Paul Kitson, pensions partner at PwC, commented; “While many UK pension schemes are actively considering longevity hedging as a key way to reduce risk in their schemes, many have been holding back on deals to see how the market and pricing develops. This may be a risky strategy as the market for longevity hedging deals could be heading for a capacity crunch. At least one reinsurer has already used up over half of its capacity for these types of risks and others are directing their resources to the US, Canada and other markets where deals could be much larger, leaving reduced appetite for UK deals.”

The UK market for longevity risk has been one which has driven the development of longevity hedging in recent years. However the potential for the market is seen to be much larger in the U.S. and other countries where pension schemes are significantly larger and the opportunity for reinsurers could, as a result, be much greater.

Kitson continued; “The geographical origin of longevity risk is of less importance to global reinsurers, so while the UK has passed significant pension scheme longevity risk to reinsurers in recent years, the UK does not have a monopoly on reinsurers. Defined benefit pension plans in other countries are now looking at similar transactions meaning potentially less capacity for UK deals.”

Still, the UK market for longevity hedging has a long way to go itself, as Kitson explained; “The £20bn of longevity swaps already written in this market is only the tip of the iceberg given the £1.5trn of private sector defined benefit pension liabilities in the UK. We are already seeing the first signs of reduced competition, meaning UK pension schemes that take too long to take advantage of longevity hedging could be left facing limited options and potentially higher prices.”

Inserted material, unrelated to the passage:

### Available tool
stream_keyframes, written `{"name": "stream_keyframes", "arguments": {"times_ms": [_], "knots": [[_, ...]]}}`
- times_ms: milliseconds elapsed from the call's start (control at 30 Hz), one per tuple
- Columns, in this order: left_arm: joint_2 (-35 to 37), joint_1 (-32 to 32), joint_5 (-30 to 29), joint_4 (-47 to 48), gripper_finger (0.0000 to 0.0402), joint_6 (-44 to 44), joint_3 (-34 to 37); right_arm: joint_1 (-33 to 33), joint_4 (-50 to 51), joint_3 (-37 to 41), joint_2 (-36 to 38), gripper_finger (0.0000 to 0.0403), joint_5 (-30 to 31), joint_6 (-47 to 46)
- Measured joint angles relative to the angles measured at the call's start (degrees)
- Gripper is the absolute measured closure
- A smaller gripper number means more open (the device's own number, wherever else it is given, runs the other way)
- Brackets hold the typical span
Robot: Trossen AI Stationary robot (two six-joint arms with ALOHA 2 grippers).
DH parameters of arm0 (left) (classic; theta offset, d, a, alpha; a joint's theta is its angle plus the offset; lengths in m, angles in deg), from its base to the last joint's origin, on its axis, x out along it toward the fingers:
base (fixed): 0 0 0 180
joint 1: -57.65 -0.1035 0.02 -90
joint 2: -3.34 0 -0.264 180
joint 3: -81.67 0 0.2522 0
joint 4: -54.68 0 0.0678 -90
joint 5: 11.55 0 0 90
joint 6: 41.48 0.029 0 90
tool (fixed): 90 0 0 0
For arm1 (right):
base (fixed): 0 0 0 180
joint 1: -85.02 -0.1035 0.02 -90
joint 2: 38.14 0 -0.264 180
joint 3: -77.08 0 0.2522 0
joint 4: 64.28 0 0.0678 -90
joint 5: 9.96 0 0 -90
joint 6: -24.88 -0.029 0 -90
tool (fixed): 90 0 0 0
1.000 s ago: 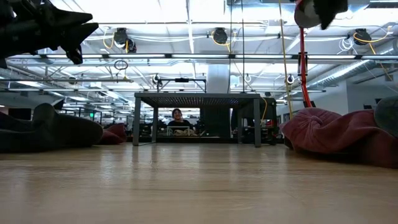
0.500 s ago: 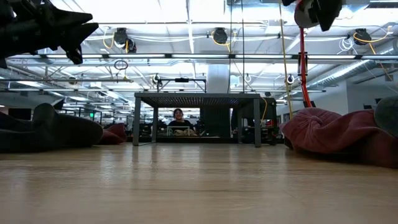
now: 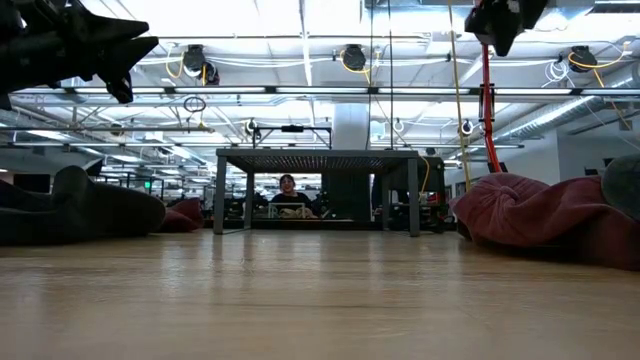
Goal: Pick & Place hat
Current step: Put the bottom right black cap on the shelf
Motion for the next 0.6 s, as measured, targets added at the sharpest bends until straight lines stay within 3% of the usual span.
{"name": "stream_keyframes", "arguments": {"times_ms": [333,600], "knots": [[0.00,0.00,-0.01,0.00,0.0289,0.00,0.00,-1.31,0.02,0.00,0.00,0.0156,-0.31,12.47],[0.00,-0.02,-0.02,0.00,0.0289,-0.01,0.01,-1.52,0.03,0.00,0.00,0.0156,-0.31,9.93]]}}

The amount of longevity risk in the world’s pension schemes is enormous and an eventual capacity crunch in the market for longevity hedging is almost a certainty, as the amount of risk is much larger than the world’s reinsurers can assume alone, unless a way to pipeline these risks to capital market investors in a palatable format can be developed. There is still significant interest in longevity trend bonds and longevity risk insurance-linked securities (ILS) if only the market can work out a way to encourage investor and sponsor interest in these deals.

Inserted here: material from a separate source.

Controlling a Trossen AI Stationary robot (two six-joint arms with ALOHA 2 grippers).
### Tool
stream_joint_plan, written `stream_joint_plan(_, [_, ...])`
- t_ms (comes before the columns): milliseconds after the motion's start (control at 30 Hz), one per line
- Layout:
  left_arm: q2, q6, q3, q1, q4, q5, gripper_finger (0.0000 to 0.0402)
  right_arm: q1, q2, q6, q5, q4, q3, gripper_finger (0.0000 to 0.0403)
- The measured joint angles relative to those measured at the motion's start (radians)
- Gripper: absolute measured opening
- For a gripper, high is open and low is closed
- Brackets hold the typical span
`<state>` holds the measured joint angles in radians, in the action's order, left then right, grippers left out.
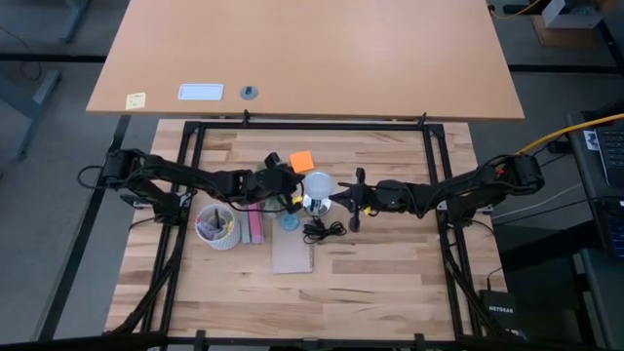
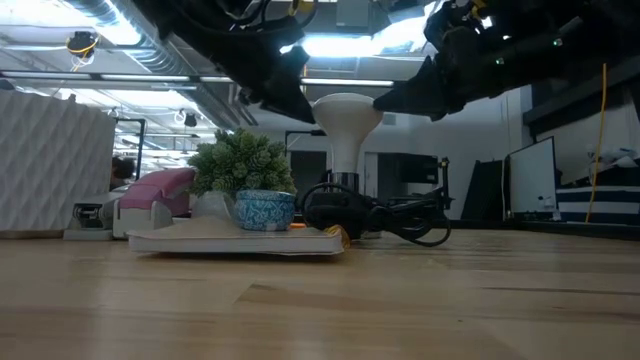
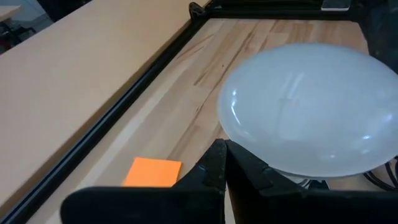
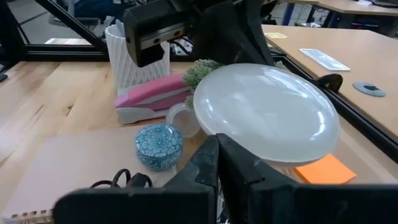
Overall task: Screw lightbulb
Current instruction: Remove the lightbulb from the silver lamp socket
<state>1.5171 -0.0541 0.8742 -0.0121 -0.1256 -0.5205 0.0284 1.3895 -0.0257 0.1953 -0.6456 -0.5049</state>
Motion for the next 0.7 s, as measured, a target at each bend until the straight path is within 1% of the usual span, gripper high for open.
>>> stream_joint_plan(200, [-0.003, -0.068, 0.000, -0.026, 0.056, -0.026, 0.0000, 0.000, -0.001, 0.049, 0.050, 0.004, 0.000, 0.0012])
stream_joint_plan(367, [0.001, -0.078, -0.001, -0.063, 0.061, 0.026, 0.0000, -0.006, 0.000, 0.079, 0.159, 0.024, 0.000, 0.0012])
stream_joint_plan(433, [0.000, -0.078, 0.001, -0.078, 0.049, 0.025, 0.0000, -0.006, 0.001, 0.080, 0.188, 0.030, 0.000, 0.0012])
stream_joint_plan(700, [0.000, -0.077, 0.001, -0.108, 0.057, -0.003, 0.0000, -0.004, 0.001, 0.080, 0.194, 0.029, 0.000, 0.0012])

A capacity crunch for the UK’s pension funds, because reinsurers look elsewhere for more deal-flow, could be headed off if a liquid market for longevity risk transfer can be developed with the support of the capital markets. However, the potential crunch the UK faces will be nothing compared to the crunch the world’s pension funds would face once reinsurers become over-exposed to global longevity trends, a real possibility while a pipeline to retrocessionally pass longevity risk on to capital markets investors does not exist.